* [What you will do]
Precise copying is required. Return the data below in full.

* [Recorded information]
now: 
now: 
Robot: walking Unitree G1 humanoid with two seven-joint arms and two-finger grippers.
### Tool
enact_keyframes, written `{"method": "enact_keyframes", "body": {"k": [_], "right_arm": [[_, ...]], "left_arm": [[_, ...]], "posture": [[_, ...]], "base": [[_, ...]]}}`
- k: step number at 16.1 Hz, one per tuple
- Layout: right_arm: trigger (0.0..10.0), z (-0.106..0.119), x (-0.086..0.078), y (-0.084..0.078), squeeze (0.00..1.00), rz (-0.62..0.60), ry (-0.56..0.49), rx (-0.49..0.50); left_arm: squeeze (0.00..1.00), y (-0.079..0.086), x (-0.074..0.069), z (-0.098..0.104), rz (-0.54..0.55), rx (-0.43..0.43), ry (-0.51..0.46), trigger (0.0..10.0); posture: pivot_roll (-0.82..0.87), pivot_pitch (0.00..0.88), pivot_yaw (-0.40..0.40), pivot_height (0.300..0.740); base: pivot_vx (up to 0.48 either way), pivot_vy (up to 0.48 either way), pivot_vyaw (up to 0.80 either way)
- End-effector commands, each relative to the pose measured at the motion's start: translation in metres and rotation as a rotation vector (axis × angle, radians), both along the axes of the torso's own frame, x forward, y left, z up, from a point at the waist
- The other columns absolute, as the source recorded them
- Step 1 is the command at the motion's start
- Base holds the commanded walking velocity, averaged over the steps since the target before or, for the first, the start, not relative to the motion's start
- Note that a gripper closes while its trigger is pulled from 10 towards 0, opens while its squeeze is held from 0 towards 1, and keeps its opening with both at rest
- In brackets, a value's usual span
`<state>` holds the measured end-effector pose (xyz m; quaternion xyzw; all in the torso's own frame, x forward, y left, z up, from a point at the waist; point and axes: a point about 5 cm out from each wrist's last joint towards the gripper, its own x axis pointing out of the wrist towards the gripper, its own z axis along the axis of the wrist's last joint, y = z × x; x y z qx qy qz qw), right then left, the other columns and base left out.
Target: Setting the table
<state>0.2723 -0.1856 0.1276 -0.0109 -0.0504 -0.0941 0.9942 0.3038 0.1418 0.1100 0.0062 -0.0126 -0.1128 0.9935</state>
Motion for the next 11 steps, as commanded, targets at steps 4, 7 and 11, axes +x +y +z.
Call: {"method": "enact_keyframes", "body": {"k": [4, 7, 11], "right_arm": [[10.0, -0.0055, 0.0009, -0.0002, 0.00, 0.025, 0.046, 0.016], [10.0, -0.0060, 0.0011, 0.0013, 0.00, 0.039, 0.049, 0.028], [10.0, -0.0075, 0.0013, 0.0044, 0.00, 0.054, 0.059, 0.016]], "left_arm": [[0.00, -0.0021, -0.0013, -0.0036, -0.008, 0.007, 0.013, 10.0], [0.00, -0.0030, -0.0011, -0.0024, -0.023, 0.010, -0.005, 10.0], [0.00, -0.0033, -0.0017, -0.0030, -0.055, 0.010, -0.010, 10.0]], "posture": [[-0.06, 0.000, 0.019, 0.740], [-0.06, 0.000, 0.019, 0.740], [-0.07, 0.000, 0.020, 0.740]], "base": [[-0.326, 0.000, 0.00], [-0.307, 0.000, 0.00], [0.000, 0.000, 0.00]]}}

* [Response]
now: 
now: 
Robot: walking Unitree G1 humanoid with two seven-joint arms and two-finger grippers.
### Tool
enact_keyframes, written `{"method": "enact_keyframes", "body": {"k": [_], "right_arm": [[_, ...]], "left_arm": [[_, ...]], "posture": [[_, ...]], "base": [[_, ...]]}}`
- k: step number at 16.1 Hz, one per tuple
- Layout: right_arm: trigger (0.0..10.0), z (-0.106..0.119), x (-0.086..0.078), y (-0.084..0.078), squeeze (0.00..1.00), rz (-0.62..0.60), ry (-0.56..0.49), rx (-0.49..0.50); left_arm: squeeze (0.00..1.00), y (-0.079..0.086), x (-0.074..0.069), z (-0.098..0.104), rz (-0.54..0.55), rx (-0.43..0.43), ry (-0.51..0.46), trigger (0.0..10.0); posture: pivot_roll (-0.82..0.87), pivot_pitch (0.00..0.88), pivot_yaw (-0.40..0.40), pivot_height (0.300..0.740); base: pivot_vx (up to 0.48 either way), pivot_vy (up to 0.48 either way), pivot_vyaw (up to 0.80 either way)
- End-effector commands, each relative to the pose measured at the motion's start: translation in metres and rotation as a rotation vector (axis × angle, radians), both along the axes of the torso's own frame, x forward, y left, z up, from a point at the waist
- The other columns absolute, as the source recorded them
- Step 1 is the command at the motion's start
- Base holds the commanded walking velocity, averaged over the steps since the target before or, for the first, the start, not relative to the motion's start
- Note that a gripper closes while its trigger is pulled from 10 towards 0, opens while its squeeze is held from 0 towards 1, and keeps its opening with both at rest
- In brackets, a value's usual span
`<state>` holds the measured end-effector pose (xyz m; quaternion xyzw; all in the torso's own frame, x forward, y left, z up, from a point at the waist; point and axes: a point about 5 cm out from each wrist's last joint towards the gripper, its own x axis pointing out of the wrist towards the gripper, its own z axis along the axis of the wrist's last joint, y = z × x; x y z qx qy qz qw), right then left, the other columns and base left out.
Target: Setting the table
<state>0.2723 -0.1856 0.1276 -0.0109 -0.0504 -0.0941 0.9942 0.3038 0.1418 0.1100 0.0062 -0.0126 -0.1128 0.9935</state>
Motion for the next 11 steps, as commanded, targets at steps 4, 7 and 11, axes +x +y +z.
Call: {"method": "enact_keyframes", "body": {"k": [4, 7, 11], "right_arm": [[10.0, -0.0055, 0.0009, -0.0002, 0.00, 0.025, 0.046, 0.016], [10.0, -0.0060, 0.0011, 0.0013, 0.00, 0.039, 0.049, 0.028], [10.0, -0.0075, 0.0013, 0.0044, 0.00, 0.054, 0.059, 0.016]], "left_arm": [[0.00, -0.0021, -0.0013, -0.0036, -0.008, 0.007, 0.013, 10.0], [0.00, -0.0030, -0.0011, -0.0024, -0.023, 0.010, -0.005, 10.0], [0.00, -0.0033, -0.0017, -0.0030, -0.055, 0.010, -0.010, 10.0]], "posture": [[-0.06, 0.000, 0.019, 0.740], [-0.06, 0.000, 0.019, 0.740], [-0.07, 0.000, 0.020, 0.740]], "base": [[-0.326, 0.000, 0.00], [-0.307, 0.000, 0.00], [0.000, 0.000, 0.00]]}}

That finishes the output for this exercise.